(The data)
************

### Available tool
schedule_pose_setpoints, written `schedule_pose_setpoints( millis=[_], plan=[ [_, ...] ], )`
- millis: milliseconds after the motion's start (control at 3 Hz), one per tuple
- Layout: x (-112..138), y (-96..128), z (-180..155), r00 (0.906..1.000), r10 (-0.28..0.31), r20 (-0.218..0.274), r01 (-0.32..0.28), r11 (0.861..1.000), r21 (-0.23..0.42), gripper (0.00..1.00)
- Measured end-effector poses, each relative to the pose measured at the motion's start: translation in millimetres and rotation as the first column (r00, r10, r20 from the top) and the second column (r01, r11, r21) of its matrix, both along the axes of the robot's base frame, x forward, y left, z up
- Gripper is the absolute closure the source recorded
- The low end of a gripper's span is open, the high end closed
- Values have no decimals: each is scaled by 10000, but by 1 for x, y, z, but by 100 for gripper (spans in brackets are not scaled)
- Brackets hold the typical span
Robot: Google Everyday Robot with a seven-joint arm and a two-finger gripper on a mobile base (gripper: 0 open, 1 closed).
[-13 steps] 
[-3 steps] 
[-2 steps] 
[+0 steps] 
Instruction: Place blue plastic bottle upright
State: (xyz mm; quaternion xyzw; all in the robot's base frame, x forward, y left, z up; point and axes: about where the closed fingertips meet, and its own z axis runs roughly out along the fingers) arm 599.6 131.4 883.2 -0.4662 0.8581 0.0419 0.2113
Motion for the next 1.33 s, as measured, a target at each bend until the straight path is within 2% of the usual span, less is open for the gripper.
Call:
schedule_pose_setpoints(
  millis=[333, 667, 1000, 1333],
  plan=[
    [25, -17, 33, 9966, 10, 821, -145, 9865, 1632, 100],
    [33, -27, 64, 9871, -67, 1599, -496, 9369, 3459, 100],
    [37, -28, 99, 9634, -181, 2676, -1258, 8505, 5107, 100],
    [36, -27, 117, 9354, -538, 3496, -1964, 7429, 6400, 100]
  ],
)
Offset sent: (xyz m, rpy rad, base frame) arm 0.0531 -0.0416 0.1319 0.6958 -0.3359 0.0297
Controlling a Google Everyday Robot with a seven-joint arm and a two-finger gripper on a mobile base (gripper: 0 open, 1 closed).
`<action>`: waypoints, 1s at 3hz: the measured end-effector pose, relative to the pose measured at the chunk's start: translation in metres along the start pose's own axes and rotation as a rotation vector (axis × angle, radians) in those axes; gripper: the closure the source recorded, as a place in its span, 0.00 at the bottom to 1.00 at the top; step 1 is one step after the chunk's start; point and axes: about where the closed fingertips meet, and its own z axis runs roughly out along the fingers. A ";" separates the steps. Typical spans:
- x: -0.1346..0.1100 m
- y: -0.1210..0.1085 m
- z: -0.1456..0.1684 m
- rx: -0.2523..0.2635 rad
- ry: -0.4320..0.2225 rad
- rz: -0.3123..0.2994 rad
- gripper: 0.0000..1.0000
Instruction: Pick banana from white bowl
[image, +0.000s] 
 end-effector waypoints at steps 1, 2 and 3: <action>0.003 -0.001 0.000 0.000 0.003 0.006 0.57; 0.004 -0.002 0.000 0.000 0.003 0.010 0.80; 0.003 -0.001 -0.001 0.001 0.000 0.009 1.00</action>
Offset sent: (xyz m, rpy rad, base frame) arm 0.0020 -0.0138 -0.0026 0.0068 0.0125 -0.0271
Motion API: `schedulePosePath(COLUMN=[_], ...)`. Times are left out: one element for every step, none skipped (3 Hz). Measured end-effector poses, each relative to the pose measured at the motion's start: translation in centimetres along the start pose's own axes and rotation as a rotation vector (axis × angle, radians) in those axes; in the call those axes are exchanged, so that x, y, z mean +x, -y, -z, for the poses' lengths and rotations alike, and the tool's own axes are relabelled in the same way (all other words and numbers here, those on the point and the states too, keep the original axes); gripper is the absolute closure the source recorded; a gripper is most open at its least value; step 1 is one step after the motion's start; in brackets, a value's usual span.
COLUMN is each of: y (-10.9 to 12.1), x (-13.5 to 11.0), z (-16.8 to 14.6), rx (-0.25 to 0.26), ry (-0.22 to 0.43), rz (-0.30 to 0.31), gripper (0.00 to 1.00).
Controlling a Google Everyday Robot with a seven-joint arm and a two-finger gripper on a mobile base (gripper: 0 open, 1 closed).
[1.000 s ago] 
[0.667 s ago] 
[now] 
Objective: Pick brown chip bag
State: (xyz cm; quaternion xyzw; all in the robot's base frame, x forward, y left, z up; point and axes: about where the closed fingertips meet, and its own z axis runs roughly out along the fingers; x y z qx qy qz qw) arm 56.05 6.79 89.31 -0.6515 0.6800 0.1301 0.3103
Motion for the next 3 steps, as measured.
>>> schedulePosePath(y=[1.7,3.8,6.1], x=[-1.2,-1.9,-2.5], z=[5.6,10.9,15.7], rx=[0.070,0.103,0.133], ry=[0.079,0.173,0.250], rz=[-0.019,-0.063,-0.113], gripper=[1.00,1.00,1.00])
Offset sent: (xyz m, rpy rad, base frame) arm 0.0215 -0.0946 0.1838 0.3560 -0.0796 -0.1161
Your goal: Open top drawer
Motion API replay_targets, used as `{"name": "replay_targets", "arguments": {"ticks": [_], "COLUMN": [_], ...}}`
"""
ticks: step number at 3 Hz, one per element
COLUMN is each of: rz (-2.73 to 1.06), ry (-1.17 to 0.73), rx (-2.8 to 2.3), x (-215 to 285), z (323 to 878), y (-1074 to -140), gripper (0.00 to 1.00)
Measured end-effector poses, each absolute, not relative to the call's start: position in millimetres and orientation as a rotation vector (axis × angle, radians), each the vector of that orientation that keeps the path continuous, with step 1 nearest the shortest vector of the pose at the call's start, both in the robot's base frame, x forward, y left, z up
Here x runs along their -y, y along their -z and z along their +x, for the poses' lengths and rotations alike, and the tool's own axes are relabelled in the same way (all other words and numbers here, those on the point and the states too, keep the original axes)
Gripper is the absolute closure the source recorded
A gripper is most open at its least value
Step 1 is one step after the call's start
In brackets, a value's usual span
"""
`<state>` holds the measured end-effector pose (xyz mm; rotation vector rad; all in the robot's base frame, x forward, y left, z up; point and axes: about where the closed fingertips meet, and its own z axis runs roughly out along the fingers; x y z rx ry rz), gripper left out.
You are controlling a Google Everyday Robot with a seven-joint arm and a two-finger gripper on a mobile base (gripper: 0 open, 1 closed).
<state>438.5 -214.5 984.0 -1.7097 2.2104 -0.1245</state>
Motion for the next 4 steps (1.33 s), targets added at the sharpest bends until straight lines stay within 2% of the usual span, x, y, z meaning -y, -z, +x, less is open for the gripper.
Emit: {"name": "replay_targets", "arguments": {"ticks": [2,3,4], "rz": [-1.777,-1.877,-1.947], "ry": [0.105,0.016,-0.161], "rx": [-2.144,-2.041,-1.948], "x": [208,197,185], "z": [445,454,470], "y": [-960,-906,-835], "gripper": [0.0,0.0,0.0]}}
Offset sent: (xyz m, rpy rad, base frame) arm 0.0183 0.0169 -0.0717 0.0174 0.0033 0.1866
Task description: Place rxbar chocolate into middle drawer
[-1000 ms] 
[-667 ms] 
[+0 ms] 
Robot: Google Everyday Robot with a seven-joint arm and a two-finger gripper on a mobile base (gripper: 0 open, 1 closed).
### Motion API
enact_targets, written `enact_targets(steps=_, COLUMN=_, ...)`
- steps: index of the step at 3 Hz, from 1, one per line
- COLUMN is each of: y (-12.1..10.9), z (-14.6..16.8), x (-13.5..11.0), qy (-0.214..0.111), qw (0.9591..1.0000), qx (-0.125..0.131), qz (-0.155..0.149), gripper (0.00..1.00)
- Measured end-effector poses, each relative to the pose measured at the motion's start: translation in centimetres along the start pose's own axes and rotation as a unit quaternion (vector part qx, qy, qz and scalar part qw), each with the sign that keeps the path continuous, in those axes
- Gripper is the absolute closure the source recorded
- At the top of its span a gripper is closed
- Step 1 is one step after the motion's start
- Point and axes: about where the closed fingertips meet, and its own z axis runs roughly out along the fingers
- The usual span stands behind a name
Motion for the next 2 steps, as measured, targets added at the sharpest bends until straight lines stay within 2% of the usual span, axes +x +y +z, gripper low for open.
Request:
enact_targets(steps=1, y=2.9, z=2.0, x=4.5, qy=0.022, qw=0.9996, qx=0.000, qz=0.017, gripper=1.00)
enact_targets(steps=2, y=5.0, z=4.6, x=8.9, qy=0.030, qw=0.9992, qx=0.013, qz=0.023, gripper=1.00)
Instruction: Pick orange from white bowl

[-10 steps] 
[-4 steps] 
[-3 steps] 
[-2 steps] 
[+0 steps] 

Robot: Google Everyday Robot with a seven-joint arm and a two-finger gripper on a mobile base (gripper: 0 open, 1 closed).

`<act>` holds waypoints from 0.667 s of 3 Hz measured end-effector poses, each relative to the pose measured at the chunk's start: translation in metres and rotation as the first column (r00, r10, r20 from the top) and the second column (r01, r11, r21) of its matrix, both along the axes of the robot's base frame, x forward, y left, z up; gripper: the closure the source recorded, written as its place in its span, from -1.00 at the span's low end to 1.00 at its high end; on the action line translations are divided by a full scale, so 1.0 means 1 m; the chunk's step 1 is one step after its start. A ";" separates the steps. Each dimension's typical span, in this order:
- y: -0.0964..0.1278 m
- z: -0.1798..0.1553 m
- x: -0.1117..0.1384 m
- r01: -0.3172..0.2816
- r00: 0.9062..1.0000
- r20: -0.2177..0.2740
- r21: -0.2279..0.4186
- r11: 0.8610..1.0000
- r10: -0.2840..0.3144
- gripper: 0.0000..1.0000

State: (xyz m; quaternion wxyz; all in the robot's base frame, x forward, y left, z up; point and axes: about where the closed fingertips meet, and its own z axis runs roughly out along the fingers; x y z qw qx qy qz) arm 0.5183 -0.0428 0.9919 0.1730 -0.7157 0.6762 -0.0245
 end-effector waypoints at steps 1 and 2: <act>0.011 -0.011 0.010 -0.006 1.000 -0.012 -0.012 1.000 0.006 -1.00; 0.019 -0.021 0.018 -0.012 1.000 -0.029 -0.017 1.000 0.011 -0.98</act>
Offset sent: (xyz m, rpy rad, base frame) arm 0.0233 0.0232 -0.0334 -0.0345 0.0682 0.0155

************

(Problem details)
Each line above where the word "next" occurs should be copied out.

(Exercise output)
Motion for the next 1.33 s, as measured, a target at each bend until the straight path is within 2% of the usual span, less is open for the gripper.
Motion for the next 3 steps, as measured.
Motion for the next 4 steps (1.33 s), targets added at the sharpest bends until straight lines stay within 2% of the usual span, x, y, z meaning -y, -z, +x, less is open for the gripper.
Motion for the next 2 steps, as measured, targets added at the sharpest bends until straight lines stay within 2% of the usual span, axes +x +y +z, gripper low for open.

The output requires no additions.